How do you use the integral test to determine whether #int e^(-x^2)# converges or diverges from #[0,oo)#?

Question

Christopher Allers · Accepted Answer

#int_0^oo e^(-x^2)dx# is convergent.

As #f(x) = e^(-x^2)# is positive, strictly decreasing and infinitesimal for #x->oo# the convergence of the integral: #int_0^oo e^(-x^2)dx# is equivalent to the convergence of the sum: #(1) sum_(n=0)^oo e^(-n^2)# based on the integral test theorem. We can demonstrate that the series #(1)# is convergent based on the root test: #lim_(n->oo) abs(a_n)^(1/n) = lim_(n->oo)( e^(-n^2))^(1/n) = lim_(n->oo) e^((-n^2)/n) = lim_(n->oo) e^-n = 0# so the integral must also be convergent.

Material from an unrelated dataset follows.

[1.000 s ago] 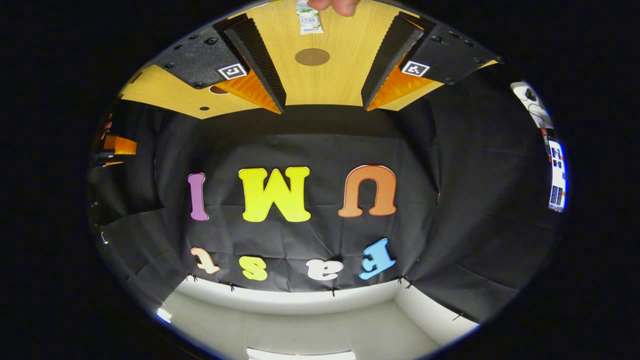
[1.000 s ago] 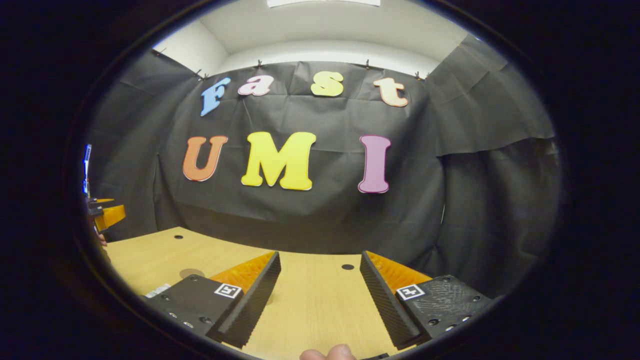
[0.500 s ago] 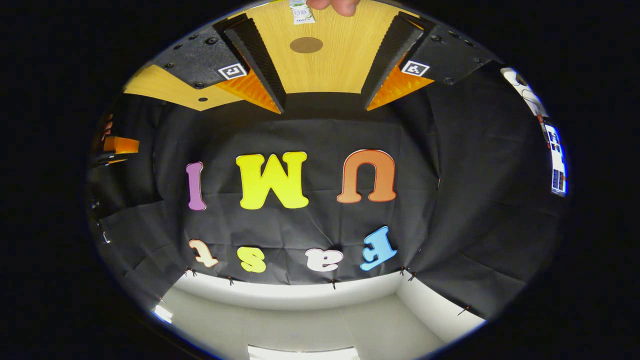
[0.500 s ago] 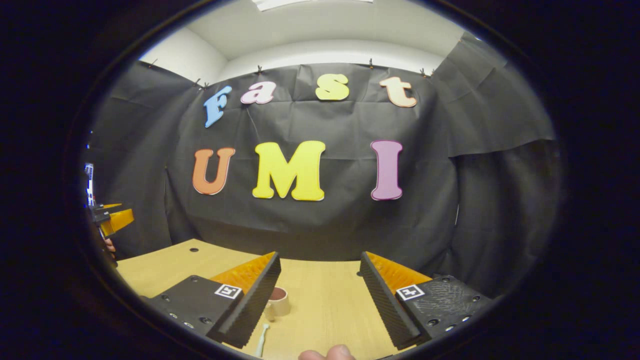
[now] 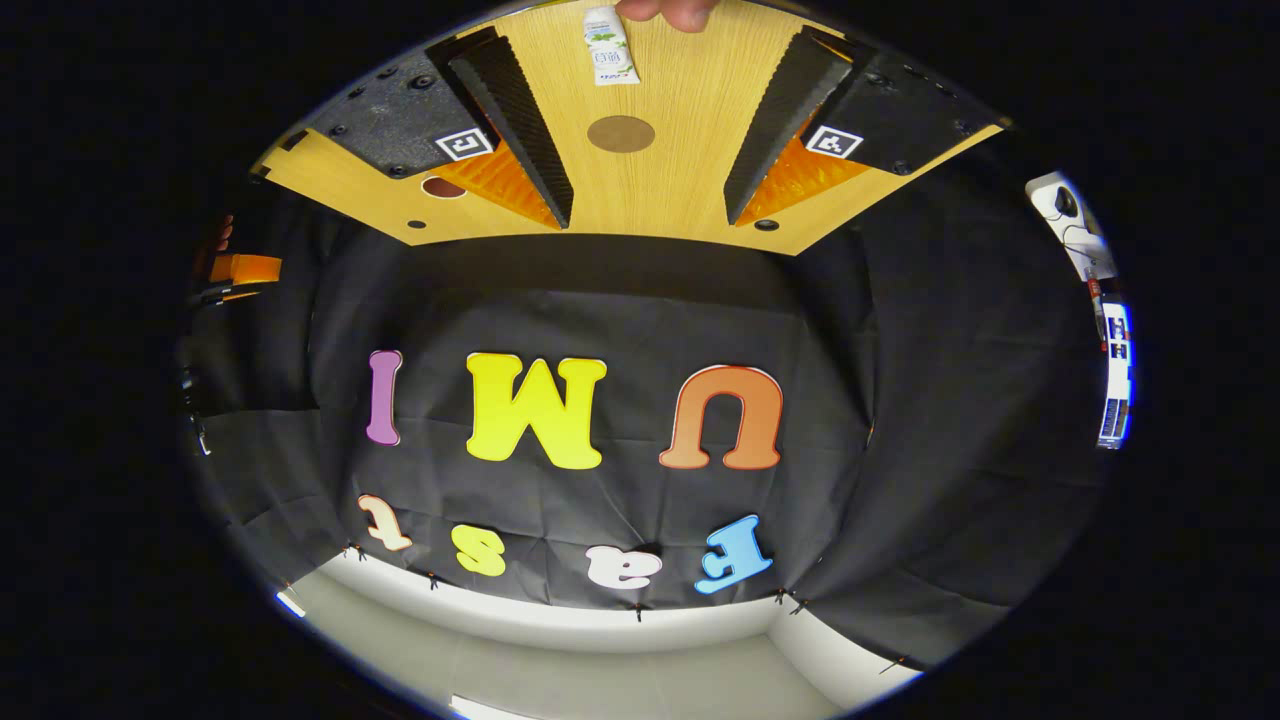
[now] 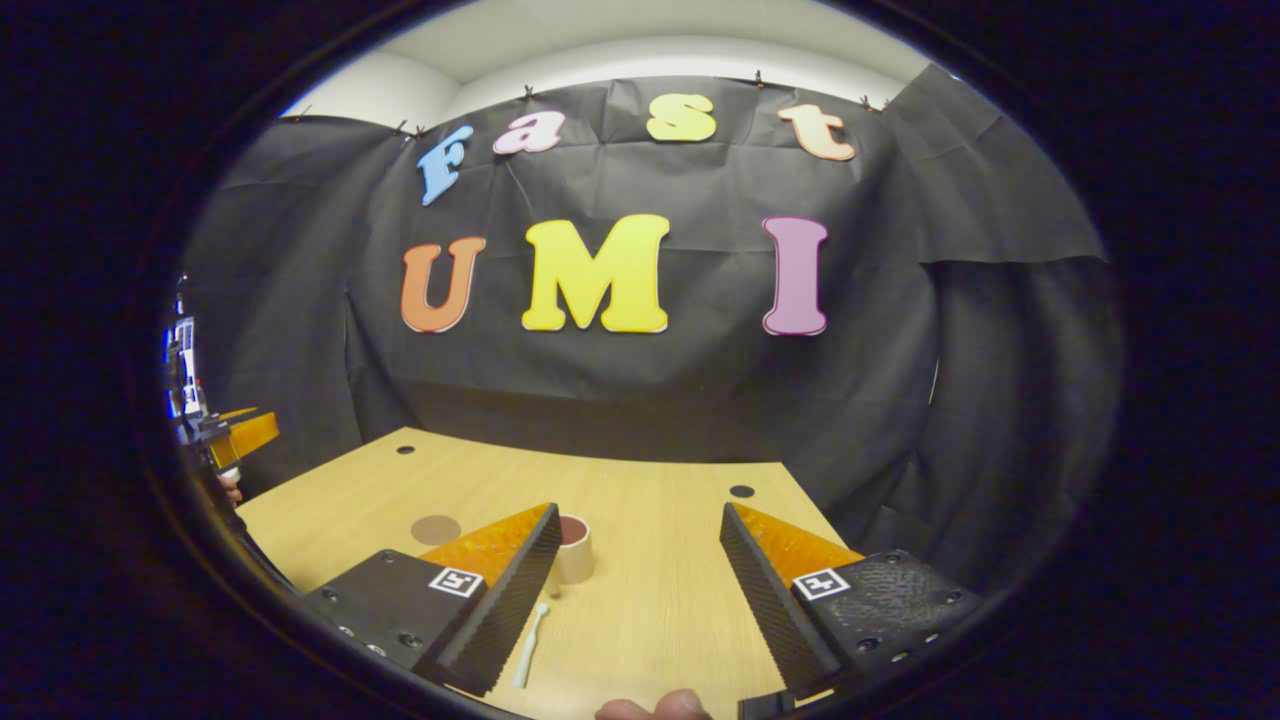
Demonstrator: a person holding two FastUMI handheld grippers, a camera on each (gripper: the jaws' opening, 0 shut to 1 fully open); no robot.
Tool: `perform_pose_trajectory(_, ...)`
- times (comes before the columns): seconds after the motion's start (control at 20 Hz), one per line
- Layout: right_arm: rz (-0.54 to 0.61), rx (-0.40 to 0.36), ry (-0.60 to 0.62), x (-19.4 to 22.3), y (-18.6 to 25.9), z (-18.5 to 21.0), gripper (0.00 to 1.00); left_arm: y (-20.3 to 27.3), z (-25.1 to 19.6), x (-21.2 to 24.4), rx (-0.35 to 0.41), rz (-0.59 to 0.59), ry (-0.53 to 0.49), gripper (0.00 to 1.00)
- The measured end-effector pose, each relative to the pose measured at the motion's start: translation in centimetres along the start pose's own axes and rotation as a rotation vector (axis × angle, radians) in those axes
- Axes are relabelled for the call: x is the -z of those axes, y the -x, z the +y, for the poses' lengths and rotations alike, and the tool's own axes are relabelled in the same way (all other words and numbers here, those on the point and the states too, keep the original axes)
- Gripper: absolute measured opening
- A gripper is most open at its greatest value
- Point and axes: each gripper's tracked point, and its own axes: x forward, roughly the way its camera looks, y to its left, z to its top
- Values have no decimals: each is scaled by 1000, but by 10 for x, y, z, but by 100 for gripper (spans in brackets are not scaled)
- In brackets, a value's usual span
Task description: Put the toothbrush and toothpaste on the desktop into the cup, then pick up the cup and place it on the coaster on the desktop.
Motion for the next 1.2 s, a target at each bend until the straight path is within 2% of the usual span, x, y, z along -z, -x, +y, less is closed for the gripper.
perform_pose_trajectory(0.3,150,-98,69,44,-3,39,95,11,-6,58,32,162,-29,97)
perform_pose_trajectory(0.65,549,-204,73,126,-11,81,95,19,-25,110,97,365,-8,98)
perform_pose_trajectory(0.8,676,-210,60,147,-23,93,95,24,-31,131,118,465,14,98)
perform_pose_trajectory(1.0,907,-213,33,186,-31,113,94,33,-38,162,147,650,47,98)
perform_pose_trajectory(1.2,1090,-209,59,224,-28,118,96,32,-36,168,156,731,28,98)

Isabella Ackerman · Answer

undefined To determine whether the integral of $ e^{-x^2} $ from $ 0 $ to $ \infty $ converges or diverges, we use the integral test for convergence. This involves comparing the function's integral to a known convergent or divergent integral. However, the integral of $ e^{-x^2} $ does not have a elementary antiderivative, so we cannot integrate it directly. Consequently, we employ a different approach, considering its behavior within the integral.

The function $ e^{-x^2} $ is always positive, continuous, and decreasing on the interval $[0, \infty)$. Thus, we can't use the integral test directly. However, we can compare it to the Gaussian integral $ \int_{0}^{\infty} e^{-x^2} \, dx $, which is a well-known convergent integral. Since $ e^{-x^2} \leq e^{-x} $ for all $ x \geq 1 $, and $ e^{-x} $ is integrable on $[1, \infty)$, we can conclude that $ e^{-x^2} $ is also integrable on $[1, \infty)$, and therefore on $[0, \infty)$. This implies that the integral $ \int_{0}^{\infty} e^{-x^2} \, dx $ converges.

Thus, by comparison with the convergent integral $ \int_{0}^{\infty} e^{-x^2} \, dx $, we can conclude that $ \int_{0}^{\infty} e^{-x^2} \, dx $ also converges.